Ma il Governo ha la memoria corta e pensa solo a risparmiare miliardi. Non tiene conto delle singole situazioni, che sono tante e diverse tra loro, e chi promuove le regole si illude di poter far rientrare in 3 o 4 casistiche la vita di milioni di persone.
La storia di Maria, una delle tante
Leggiamo su un noto portale dedicato ai diritti dei consumatori, Sportello dei Diritti, la storia di una donna che è disperata perché senza Reddito diventerà ancora più povera. Una storia che però ne rappresenta simbolicamente altre 400 mila, quelle che riguardano chi non potrà più accedere al reddito grazie alle nuove regole.
Maria aveva un’attività, che ha dovuto chiudere a causa della crisi economica. Chiede lavoro, ma il lavoro non c’è, o se c’è è saltuario, sottopagato e senza la certezza di un contratto definitivo. Adesso teme che, con le nuove regole, pur considerata occupabile ma residente in un luogo dove il lavoro non c’è, perderà anche quelle poche centinaia di euro che adesso le garantiscono quantomeno la sopravvivenza. Come lei, tanti.

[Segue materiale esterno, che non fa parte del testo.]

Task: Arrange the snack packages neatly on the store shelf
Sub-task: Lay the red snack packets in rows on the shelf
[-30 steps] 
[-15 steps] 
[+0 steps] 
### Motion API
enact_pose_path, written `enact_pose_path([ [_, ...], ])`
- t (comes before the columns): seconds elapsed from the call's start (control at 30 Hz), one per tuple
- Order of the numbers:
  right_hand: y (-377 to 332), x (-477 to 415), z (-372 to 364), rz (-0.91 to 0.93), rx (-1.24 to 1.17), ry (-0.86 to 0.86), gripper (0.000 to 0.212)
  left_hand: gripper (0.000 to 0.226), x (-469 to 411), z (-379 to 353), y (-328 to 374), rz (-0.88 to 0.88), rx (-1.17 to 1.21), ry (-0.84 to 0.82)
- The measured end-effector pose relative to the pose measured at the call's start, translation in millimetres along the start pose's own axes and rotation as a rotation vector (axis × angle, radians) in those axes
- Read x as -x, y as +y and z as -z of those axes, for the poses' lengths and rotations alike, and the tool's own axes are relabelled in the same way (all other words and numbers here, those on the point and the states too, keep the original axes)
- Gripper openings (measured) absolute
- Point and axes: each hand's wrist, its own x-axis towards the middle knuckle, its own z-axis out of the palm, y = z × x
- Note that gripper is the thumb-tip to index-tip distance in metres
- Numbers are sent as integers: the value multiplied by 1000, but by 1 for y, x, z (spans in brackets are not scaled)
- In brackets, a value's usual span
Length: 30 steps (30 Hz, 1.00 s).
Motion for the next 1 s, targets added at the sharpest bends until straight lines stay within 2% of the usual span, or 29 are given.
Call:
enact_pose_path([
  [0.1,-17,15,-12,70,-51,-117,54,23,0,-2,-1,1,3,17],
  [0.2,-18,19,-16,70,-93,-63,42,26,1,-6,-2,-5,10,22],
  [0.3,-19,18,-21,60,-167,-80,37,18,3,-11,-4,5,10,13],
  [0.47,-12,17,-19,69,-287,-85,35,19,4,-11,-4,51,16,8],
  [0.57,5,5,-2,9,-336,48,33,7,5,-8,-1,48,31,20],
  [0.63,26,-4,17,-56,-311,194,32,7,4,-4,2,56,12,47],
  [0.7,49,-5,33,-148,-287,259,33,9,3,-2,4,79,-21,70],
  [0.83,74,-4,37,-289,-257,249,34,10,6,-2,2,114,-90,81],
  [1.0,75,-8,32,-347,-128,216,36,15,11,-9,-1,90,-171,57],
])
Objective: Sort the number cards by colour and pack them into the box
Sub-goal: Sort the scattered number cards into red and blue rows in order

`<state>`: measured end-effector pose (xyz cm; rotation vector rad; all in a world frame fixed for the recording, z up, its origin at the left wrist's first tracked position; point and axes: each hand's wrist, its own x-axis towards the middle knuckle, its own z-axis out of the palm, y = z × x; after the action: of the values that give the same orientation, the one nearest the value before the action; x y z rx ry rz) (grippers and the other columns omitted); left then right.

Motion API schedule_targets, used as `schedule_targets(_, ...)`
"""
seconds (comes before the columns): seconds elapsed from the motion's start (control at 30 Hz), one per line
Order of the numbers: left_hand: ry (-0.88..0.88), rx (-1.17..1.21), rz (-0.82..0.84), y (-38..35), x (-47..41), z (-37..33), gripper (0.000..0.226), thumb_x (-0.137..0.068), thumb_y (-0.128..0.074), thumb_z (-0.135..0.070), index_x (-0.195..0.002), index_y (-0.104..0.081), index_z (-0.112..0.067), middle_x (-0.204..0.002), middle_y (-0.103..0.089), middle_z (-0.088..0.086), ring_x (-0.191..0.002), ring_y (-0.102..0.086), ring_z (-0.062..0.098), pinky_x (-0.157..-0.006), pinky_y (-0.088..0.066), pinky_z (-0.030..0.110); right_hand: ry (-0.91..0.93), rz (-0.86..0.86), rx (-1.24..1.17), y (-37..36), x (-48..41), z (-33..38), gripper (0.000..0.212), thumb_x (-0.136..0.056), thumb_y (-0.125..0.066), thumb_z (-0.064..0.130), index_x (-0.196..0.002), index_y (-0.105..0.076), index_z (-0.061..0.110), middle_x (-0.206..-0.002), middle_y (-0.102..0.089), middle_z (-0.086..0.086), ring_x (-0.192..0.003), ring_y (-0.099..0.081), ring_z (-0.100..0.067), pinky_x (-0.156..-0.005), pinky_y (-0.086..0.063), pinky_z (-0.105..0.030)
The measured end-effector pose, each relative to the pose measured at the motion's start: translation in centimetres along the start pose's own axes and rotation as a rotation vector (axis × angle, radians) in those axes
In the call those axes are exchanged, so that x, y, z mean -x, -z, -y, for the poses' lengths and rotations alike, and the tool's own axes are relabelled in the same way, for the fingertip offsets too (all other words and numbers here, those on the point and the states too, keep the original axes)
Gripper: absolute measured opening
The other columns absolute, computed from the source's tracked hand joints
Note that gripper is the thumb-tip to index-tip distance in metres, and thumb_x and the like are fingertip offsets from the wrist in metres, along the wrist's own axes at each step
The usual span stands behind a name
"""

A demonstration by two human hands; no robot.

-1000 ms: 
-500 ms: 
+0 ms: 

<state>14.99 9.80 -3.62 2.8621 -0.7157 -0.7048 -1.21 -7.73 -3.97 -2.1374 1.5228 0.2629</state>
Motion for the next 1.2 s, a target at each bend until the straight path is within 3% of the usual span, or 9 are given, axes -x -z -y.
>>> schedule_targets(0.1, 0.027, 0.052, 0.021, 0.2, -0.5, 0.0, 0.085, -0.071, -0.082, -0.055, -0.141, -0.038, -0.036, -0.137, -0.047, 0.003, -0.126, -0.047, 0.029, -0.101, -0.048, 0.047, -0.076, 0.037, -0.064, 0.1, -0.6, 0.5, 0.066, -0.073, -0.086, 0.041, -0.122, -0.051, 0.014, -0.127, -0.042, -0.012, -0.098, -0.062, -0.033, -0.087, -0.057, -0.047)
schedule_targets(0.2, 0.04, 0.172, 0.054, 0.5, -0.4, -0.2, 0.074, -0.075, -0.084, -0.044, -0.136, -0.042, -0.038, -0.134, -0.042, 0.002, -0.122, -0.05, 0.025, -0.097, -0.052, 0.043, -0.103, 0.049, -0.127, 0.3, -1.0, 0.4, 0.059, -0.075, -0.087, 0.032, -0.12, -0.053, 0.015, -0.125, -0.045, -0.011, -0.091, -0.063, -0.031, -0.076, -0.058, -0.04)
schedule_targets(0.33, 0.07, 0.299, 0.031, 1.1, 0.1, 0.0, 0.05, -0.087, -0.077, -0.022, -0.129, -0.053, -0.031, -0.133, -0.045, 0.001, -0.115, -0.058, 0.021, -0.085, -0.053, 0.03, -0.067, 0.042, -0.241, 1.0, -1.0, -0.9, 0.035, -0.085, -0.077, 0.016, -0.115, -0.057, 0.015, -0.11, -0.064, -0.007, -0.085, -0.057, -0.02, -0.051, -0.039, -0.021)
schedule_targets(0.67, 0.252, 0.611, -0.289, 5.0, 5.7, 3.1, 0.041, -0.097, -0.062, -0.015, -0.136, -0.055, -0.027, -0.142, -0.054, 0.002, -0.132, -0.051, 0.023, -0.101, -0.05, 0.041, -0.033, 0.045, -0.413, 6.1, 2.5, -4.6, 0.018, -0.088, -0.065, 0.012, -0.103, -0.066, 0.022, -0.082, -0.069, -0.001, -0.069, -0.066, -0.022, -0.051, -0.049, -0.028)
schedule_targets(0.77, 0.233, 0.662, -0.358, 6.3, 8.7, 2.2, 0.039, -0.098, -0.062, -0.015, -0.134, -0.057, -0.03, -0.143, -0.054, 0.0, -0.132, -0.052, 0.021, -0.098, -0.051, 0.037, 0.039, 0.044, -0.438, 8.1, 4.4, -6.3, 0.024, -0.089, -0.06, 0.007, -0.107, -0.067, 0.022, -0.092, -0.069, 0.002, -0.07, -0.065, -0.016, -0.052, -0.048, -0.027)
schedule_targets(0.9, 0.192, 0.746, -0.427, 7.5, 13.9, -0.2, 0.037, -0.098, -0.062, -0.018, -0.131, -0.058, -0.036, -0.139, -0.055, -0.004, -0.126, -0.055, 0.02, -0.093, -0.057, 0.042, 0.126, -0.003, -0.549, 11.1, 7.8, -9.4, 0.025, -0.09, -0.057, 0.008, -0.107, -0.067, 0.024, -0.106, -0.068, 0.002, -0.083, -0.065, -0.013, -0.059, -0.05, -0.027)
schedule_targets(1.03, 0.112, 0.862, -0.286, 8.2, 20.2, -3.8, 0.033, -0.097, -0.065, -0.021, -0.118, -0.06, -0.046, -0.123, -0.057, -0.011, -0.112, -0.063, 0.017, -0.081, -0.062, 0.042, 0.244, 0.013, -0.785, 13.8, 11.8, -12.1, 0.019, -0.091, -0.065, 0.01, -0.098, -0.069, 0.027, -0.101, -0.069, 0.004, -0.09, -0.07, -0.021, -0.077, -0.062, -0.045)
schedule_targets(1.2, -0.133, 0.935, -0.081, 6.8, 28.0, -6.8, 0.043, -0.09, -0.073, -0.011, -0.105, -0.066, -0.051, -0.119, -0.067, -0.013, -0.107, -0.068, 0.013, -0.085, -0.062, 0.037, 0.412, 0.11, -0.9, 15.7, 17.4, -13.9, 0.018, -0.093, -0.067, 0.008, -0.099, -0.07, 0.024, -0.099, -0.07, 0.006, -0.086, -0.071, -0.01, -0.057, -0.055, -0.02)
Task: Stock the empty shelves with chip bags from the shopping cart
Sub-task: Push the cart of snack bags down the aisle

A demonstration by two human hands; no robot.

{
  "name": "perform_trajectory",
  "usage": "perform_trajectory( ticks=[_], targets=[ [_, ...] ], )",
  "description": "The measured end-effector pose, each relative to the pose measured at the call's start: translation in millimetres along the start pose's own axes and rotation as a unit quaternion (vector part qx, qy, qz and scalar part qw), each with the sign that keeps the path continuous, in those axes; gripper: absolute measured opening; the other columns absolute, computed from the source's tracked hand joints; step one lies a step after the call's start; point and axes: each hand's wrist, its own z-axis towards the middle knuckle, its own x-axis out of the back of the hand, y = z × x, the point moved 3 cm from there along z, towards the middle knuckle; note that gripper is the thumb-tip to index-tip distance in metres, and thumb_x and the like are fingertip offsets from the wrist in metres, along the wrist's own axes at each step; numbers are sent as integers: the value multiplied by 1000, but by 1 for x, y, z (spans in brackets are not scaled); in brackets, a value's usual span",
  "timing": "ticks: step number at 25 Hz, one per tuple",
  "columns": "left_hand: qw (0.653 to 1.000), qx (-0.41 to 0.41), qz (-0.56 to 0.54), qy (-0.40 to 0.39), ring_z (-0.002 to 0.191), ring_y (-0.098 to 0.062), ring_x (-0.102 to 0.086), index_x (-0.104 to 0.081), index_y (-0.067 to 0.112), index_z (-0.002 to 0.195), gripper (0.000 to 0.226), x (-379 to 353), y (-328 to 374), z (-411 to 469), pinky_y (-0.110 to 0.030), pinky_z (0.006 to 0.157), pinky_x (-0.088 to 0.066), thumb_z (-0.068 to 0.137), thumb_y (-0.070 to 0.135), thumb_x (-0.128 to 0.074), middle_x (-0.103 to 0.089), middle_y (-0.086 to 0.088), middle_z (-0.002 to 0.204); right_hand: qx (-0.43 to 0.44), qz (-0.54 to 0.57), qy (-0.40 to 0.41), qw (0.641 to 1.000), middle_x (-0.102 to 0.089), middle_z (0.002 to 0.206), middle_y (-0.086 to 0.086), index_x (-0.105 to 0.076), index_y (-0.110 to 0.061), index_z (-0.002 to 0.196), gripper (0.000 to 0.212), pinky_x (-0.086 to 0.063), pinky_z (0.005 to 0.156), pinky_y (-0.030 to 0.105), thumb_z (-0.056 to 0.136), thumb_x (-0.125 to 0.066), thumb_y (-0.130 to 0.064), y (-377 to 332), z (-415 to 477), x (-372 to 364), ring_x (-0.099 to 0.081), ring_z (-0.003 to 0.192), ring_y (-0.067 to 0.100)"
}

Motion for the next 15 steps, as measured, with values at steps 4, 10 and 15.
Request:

Il Governo dice bene quando sostiene che “ci vogliono politiche attive per promuovere il lavoro”, ma dopo le parole ci vorrebbero fatti concreti. Se non si “penalizza” chi sfrutta i lavoratori, che fanno leva sul bisogno, non si va da nessuna parte. Se ciò che propongono i partiti è una qualche frequenza ad un corso formativo che poi non sfocia in nessun impiego, non si va da nessuna parte. Idem se non si incentiva il più possibile chi vuole iniziare un’attività in proprio, ché ad oggi viene “strangolato” dalle tasse non appena crea una partita Iva.